Pour en revenir aux funérailles, je m'en souviens comme si c'était hier (peut-être parce que, justement, c'était hier...). Avant de mourir, Grand-Maman m'avait demandé de lui préparer un hommage pour ses funérailles. Ça m'a flatté. Dans le sens du poil, à part ça. Je trouvais ça cool, qu'elle m'ait choisi, moi. Quand même, c'est tout un honneur. Mais ça m'énervait aussi.
J'ai pris quelques heures pour le composer, cet hommage. J'ai étalé ça sur une semaine, celle entre sa mort et ses funérailles. Et puis je l'ai lu hier matin. Un peu moins de deux pages. Cinq minutes pour le lire, sans trop sangloter. Et des centaines de personnes qui pleurent et qui m'applaudissent. J'ai pris mon temps. La fin a été vraiment plus pénible.
Je ne le publierai pas ici : c'est trop personnel. Mais juste vous dire que j'étais vraiment fier de moi. C'était fou de voir les gens, après, que je connaissais ou que je ne connaissais pas, venir me voir pour me dire que c'était très bien, ce que j'avais fait. Et ça, c'est sans compter les personnes qui en ont parlé à ma mère, mon père et mon frère. Même que plusieurs sont allés voir mon frère, plutôt que moi, pour le féliciter. Je les comprends : on se ressemble beaucoup et on portait les mêmes vêtements, à une teinte près.
Après avoir lu mon texte, je suis allé me rasseoir sur le banc d'église et j'ai versé plusieurs larmes. Ils ont arrosé le cercueil d'eau bénite, puis c'était la fin. Le cercueil d'abord. Ensuite les deux cierges et la croix, portés par mon frère et deux de mes cousins. Ont suivi tous les petits-enfants de Grand-Maman, dont moi. En parcourant l'allée centrale de l'église, marchant vers la sortie, mon oncle Réjean, les yeux remplis d'eau, a mis sa main sur mon épaule. Et c'est là que j'ai vu l'impact de mon discours. Je savais que je l'avais bien rendu. Mais je ne pensais pas avoir ému tant de gens. Tout en continuant de marcher, j'ai vu Caroline, ma soeur. Je lui ai tendu ma main. J'avais besoin de ne pas me sentir seul. Elle l'a prise quelques secondes et l'a lâchée. Même scénario avec un autre oncle, du côté de mon père celui-là, qui se tenait juste derrière.
À la sortie, le préposé du prêtre pour la cérémonie m'a dit : "Félicitations! C'était merveilleux!". J'ai balbutié un merci très peu discernable.

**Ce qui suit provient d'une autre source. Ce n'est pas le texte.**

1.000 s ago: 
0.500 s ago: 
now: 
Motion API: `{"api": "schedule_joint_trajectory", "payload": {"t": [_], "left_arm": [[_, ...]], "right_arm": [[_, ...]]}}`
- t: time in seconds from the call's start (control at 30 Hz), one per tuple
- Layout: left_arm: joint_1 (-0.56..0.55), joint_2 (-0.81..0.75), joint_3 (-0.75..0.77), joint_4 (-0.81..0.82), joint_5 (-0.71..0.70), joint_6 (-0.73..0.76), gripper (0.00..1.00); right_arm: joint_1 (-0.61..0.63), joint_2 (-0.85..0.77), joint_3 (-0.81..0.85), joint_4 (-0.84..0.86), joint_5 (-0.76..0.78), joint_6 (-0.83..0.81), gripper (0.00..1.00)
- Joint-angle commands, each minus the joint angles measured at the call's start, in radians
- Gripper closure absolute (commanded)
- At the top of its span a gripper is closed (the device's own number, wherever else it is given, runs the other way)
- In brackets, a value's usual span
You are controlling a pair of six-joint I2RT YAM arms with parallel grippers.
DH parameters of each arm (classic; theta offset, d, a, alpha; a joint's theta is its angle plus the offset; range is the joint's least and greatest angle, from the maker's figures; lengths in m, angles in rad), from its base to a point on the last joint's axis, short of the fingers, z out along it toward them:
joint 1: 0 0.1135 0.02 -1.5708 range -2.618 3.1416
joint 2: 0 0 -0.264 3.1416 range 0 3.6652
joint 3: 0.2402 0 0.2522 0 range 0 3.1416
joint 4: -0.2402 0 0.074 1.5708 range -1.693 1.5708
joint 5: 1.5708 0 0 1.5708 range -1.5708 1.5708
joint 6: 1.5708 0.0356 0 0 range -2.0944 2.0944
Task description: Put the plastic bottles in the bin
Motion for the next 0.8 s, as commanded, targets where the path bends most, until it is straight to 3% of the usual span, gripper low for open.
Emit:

Tout le long du transport du cercueil jusqu'au cimetière, il y avait mes cousines, plus jeunes que moi, qui pleuraient. Elles pleuraient beaucoup et bruyamment. Je pouvais clairement entendre leurs respirations haletantes. J'avais juste le goût de tout arrêter. De crier un gros "Stop!" et d'aller les consoler pendant un moment, le temps qu'elles s'en remettent un peu.
Mais il faut pleurer. Ça fait sortir le méchant. Et ça libère.
Une fois dehors, je suis allé rejoindre mes parents. J'ai pris le bras de ma mère. Ça m'a fait du bien. J'ai senti une grande solidarité. Je me suis retourné et plusieurs familles avaient fait la même chose. À côté de moi, ma petite cousine était collée à son père. Ses deux bras l'entouraient tendrement. On s'est finalement rendus jusqu'au cimetière, où le prêtre, neveu de Grand-Maman, a prononcé les dernières prières.
C'est donc une grande libération que j'ai sentie hier soir, en arrivant à la maison. C'était fait. Un hommage à la hauteur, je crois bien. Et bien livré.
Aussitôt, je suis allé arroser mon cactus, dans ma chambre. Il est pas mal gros. Facilement deux pieds de haut. Et ce cactus m'a fait prendre conscience que la vie continue... elle est belle et il faut la vivre...
Merci, Grand-Maman Luce, de m'avoir permis de te dire adieu de façon si exceptionnelle.
Maintenant, repose en paix. Et bon voyage!